Вот этим она его задела. Многие годы Нью-Йоркское жилуправление – мегамахина раздутой бюрократии, рассадник лжи, обмана, афер, иждивенцев, беглых папаш, рэкетиров и старомодных политических ставленников, с самодовольной некомпетентностью правивших Коз-Хаусес и всеми прочими сорока пятью муниципальными жилпроектами Нью-Йорка, – необъяснимым образом изрыгала на Коз-Хаусес феноменальную манну небесную: дармовой сыр. Никто не знал, кто же дергает за ниточки, ставит подпись, наколдовывает сыр, – никто, даже Бам-Бам, которая много лет видела смысл своего бытия в поисках правды о происхождении сыра.
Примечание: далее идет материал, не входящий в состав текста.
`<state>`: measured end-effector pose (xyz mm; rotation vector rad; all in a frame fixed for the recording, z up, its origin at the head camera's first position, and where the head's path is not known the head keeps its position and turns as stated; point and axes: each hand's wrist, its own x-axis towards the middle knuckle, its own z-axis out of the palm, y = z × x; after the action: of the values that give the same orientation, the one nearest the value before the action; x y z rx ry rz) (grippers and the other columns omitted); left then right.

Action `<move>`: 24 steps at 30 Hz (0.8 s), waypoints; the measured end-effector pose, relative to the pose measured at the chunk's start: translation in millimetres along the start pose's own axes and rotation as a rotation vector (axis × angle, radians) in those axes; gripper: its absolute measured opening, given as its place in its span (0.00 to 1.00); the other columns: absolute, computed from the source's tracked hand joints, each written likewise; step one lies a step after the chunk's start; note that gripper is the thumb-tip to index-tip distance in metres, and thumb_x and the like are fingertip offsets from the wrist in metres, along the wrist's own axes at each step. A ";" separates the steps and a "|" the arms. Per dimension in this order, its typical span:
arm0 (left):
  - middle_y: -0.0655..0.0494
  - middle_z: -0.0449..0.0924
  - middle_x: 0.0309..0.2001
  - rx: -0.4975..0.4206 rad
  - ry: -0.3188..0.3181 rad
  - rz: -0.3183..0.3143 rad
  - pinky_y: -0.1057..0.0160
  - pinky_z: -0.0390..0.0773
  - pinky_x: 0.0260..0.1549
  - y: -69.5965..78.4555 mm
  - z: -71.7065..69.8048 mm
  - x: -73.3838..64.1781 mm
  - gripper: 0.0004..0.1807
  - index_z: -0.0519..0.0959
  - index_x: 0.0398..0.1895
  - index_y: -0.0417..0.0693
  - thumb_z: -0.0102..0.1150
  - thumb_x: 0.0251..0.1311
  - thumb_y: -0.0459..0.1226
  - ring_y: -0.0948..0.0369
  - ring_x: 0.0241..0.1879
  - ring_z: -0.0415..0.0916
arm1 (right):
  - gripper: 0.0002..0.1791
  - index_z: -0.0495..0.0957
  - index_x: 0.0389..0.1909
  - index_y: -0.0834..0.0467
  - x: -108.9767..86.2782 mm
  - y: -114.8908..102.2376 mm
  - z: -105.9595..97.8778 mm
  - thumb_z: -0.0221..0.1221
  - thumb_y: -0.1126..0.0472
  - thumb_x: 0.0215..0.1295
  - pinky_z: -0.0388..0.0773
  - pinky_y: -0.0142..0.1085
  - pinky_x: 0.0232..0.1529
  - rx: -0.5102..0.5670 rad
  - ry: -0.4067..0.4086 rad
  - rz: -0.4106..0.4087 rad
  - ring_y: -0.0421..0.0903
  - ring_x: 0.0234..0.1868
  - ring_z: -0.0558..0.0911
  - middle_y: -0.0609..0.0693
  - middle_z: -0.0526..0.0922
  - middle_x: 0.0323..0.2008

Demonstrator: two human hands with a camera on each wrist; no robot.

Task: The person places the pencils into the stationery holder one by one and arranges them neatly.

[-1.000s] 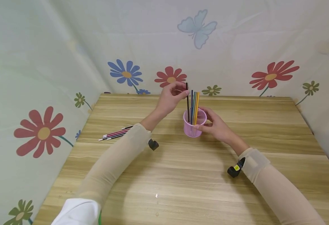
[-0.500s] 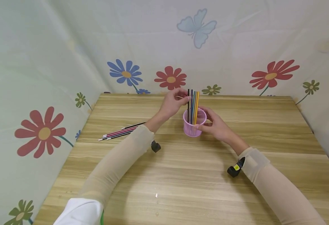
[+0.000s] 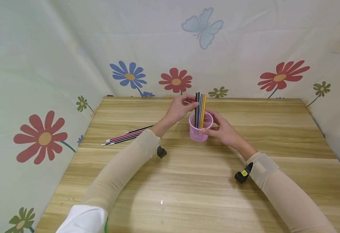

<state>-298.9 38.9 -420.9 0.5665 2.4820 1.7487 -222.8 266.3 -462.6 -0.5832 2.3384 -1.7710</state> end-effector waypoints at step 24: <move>0.59 0.86 0.49 0.087 -0.166 -0.007 0.66 0.82 0.51 -12.9 -36.3 -4.9 0.19 0.85 0.58 0.50 0.69 0.70 0.49 0.61 0.50 0.82 | 0.44 0.58 0.81 0.58 0.8 3.3 -0.3 0.68 0.71 0.68 0.65 0.65 0.72 0.029 -0.002 -0.030 0.62 0.78 0.63 0.61 0.65 0.76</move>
<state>-306.9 0.9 -420.6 0.6779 2.4512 1.5287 -224.3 267.0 -465.6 -0.6187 2.3107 -1.8122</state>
Предположительно, след шел от жилконторы, но всем хватало ума не будить сего зверя звонками и прямыми вопросами. Да и к чему? Сыр же дармовой. Поступал он многие годы каждую первую субботу месяца, как по часам, материализовывался, как по волшебству, в самую рань внутри котельной Сосиски в подвале семнадцатого корпуса. Десять ящиков с двухкилограммовыми головками, только что из холодильника. Не просто тебе обычные «молочные продукты» для жилпроектов; и не просто пахучее, свернувшееся, бездушное швейцарское сырное сырье из пыльной витрины какого-нибудь богом забытого продуктового, где оно плесневело и еженощно подвергалось мышиным набегам в ожидании продажи какому-нибудь лопуху только вчера из Санто-Доминго. Это был свежий, насыщенный, райский, нежный, мягкий, сливочный и всё чего изволите, умопомрачительно солоноватый, самый что ни на есть коровий добрый сыр белого человека – сыр, за который не жалко и душу отдать, за который и коровам не стыдно, всем сырам сыр, сыр на славу, сыр на радость, сыр на загляденье, сыр умереть не встать, такой сыр, что каждую первую субботу месяца собирал очередь: матери, дочери, отцы, деды и бабки, инвалиды в колясках, дети, приехавшие родственники, белые из близлежащего Бруклин-Хайтса и даже южноамериканские работники с мусороперерабатывающего на Конкорд-авеню – все терпеливо ждали в очереди, тянувшейся от котельной Сосиски в семнадцатом корпусе по пандусу до тротуара и загибавшейся за угол на двор с флагштоком. Невезучим в хвосте приходилось то и дело озираться в поисках копов – разговоры разговорами, а бесплатный сыр только в мышеловке, – тогда как в голове очереди все пускали слюнки и нетерпеливо теснились вперед, надеясь, что запасов хватит на всех, осознавая, что подобраться к сыру, только чтобы увидеть, как драгоценный запас иссяк прямо на твоих глазах, будет подобно внезапно прерванному коитусу.